§ **Collected data**:
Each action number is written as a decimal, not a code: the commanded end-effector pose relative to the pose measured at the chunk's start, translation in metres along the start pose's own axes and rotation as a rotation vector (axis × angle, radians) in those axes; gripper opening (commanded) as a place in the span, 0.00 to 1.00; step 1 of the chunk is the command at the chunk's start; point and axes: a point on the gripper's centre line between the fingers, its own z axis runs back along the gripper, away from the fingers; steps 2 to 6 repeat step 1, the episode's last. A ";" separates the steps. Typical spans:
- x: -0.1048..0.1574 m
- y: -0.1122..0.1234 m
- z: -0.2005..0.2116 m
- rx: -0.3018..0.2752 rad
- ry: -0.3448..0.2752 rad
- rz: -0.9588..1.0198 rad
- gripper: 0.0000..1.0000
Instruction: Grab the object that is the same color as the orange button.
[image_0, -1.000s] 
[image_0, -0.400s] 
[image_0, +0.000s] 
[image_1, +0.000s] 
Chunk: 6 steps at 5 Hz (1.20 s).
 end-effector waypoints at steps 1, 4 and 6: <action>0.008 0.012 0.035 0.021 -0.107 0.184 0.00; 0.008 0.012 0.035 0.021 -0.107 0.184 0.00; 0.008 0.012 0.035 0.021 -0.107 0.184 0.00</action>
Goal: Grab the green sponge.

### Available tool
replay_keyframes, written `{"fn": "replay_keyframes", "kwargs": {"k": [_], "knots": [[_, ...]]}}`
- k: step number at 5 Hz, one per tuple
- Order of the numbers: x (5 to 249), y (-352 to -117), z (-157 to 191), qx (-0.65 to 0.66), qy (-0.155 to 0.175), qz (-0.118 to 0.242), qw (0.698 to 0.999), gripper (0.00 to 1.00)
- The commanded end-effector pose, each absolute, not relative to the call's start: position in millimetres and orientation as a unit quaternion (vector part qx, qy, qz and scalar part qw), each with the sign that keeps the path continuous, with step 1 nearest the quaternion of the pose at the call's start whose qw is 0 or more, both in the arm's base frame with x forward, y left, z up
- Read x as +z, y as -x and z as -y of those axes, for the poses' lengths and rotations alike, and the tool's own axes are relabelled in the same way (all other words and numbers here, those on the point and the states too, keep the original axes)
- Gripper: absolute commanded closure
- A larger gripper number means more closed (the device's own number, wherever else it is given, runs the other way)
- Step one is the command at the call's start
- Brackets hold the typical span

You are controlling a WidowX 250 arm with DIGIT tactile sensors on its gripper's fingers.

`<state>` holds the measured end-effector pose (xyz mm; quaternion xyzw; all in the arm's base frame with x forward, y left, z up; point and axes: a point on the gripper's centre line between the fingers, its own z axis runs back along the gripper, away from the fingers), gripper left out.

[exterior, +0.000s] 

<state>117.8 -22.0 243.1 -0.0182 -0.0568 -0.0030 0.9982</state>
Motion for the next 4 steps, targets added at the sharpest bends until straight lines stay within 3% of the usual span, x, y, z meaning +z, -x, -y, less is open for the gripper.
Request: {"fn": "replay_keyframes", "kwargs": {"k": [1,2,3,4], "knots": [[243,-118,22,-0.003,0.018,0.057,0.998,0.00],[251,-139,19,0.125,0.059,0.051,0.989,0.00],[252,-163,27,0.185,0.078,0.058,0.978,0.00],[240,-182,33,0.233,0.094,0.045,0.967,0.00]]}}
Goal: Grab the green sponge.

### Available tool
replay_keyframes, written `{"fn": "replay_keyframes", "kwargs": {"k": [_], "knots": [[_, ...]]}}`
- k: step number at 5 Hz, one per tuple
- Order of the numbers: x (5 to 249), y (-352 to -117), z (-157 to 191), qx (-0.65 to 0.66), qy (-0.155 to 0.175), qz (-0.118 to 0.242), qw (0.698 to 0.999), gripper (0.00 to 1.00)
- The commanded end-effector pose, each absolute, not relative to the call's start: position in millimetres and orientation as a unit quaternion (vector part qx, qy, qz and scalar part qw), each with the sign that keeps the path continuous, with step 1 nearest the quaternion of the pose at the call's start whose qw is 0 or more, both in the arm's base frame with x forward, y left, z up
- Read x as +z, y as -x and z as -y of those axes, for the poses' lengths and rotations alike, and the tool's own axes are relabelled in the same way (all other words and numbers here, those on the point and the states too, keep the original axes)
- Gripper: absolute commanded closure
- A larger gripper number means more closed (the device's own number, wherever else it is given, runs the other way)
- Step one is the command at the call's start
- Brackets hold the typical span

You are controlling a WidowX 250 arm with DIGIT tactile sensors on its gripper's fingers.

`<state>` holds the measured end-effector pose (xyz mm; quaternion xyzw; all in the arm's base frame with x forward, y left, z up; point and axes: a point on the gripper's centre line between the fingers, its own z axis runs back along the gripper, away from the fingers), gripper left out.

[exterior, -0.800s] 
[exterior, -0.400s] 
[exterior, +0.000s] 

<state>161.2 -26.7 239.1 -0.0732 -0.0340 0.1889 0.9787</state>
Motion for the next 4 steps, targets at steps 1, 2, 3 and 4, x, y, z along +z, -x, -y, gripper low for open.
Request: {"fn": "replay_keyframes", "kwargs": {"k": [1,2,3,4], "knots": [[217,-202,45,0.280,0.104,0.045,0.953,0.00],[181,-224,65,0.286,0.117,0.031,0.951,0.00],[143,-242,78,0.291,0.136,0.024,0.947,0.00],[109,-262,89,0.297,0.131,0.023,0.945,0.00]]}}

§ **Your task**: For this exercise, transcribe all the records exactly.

§ **Written response**:
Each action number is written as a decimal, not a code: the commanded end-effector pose relative to the pose measured at the chunk's start, translation in metres along the start pose's own axes and rotation as a rotation vector (axis × angle, radians) in those axes; gripper opening (commanded) as a place in the span, 0.00 to 1.00; step 1 of the chunk is the command at the chunk's start; point and axes: a point on the gripper's centre line between the fingers, its own z axis runs back along the gripper, away from the fingers; steps 2 to 6 repeat step 1, the episode's last. A ";" separates the steps. Typical spans:
- x: -0.1048..0.1574 m
- y: -0.1122..0.1234 m
- z: -0.2005..0.2116 m
- rx: -0.3018..0.2752 rad
- ry: -0.3448..0.2752 rad
- rz: -0.9588..1.0198 rad
- gripper: 0.0000..1.0000
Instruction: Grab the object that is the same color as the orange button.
[image_0, -1.000s] 
[image_0, -0.400s] 
[image_0, +0.000s] 
[image_1, +0.000s] 
Chunk: 6 steps at 5 Hz (1.20 s).
 end-effector waypoints at steps 1, 4 and 6: <action>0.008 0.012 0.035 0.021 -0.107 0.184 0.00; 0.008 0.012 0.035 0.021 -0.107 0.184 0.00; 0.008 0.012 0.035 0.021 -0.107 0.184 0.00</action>
Goal: Grab the green sponge.

### Available tool
replay_keyframes, written `{"fn": "replay_keyframes", "kwargs": {"k": [_], "knots": [[_, ...]]}}`
- k: step number at 5 Hz, one per tuple
- Order of the numbers: x (5 to 249), y (-352 to -117), z (-157 to 191), qx (-0.65 to 0.66), qy (-0.155 to 0.175), qz (-0.118 to 0.242), qw (0.698 to 0.999), gripper (0.00 to 1.00)
- The commanded end-effector pose, each absolute, not relative to the call's start: position in millimetres and orientation as a unit quaternion (vector part qx, qy, qz and scalar part qw), each with the sign that keeps the path continuous, with step 1 nearest the quaternion of the pose at the call's start whose qw is 0 or more, both in the arm's base frame with x forward, y left, z up
- Read x as +z, y as -x and z as -y of those axes, for the poses' lengths and rotations alike, and the tool's own axes are relabelled in the same way (all other words and numbers here, those on the point and the states too, keep the original axes)
- Gripper: absolute commanded closure
- A larger gripper number means more closed (the device's own number, wherever else it is given, runs the other way)
- Step one is the command at the call's start
- Brackets hold the typical span

You are controlling a WidowX 250 arm with DIGIT tactile sensors on its gripper's fingers.

`<state>` holds the measured end-effector pose (xyz mm; quaternion xyzw; all in the arm's base frame with x forward, y left, z up; point and axes: a point on the gripper's centre line between the fingers, its own z axis runs back along the gripper, away from the fingers), gripper left out.

[exterior, +0.000s] 

<state>117.8 -22.0 243.1 -0.0182 -0.0568 -0.0030 0.9982</state>
Motion for the next 4 steps, targets added at the sharpest bends until straight lines stay within 3% of the usual span, x, y, z meaning +z, -x, -y, less is open for the gripper.
Request: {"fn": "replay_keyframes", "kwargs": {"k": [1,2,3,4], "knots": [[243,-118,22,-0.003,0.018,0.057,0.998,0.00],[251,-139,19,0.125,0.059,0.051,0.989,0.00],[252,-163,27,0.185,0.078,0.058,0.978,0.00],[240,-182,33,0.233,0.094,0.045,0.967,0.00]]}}
Goal: Grab the green sponge.

### Available tool
replay_keyframes, written `{"fn": "replay_keyframes", "kwargs": {"k": [_], "knots": [[_, ...]]}}`
- k: step number at 5 Hz, one per tuple
- Order of the numbers: x (5 to 249), y (-352 to -117), z (-157 to 191), qx (-0.65 to 0.66), qy (-0.155 to 0.175), qz (-0.118 to 0.242), qw (0.698 to 0.999), gripper (0.00 to 1.00)
- The commanded end-effector pose, each absolute, not relative to the call's start: position in millimetres and orientation as a unit quaternion (vector part qx, qy, qz and scalar part qw), each with the sign that keeps the path continuous, with step 1 nearest the quaternion of the pose at the call's start whose qw is 0 or more, both in the arm's base frame with x forward, y left, z up
- Read x as +z, y as -x and z as -y of those axes, for the poses' lengths and rotations alike, and the tool's own axes are relabelled in the same way (all other words and numbers here, those on the point and the states too, keep the original axes)
- Gripper: absolute commanded closure
- A larger gripper number means more closed (the device's own number, wherever else it is given, runs the other way)
- Step one is the command at the call's start
- Brackets hold the typical span

You are controlling a WidowX 250 arm with DIGIT tactile sensors on its gripper's fingers.

`<state>` holds the measured end-effector pose (xyz mm; quaternion xyzw; all in the arm's base frame with x forward, y left, z up; point and axes: a point on the gripper's centre line between the fingers, its own z axis runs back along the gripper, away from the fingers), gripper left out.

[exterior, -0.800s] 
[exterior, -0.400s] 
[exterior, +0.000s] 

<state>161.2 -26.7 239.1 -0.0732 -0.0340 0.1889 0.9787</state>
Motion for the next 4 steps, targets at steps 1, 2, 3 and 4, x, y, z along +z, -x, -y, gripper low for open.
Request: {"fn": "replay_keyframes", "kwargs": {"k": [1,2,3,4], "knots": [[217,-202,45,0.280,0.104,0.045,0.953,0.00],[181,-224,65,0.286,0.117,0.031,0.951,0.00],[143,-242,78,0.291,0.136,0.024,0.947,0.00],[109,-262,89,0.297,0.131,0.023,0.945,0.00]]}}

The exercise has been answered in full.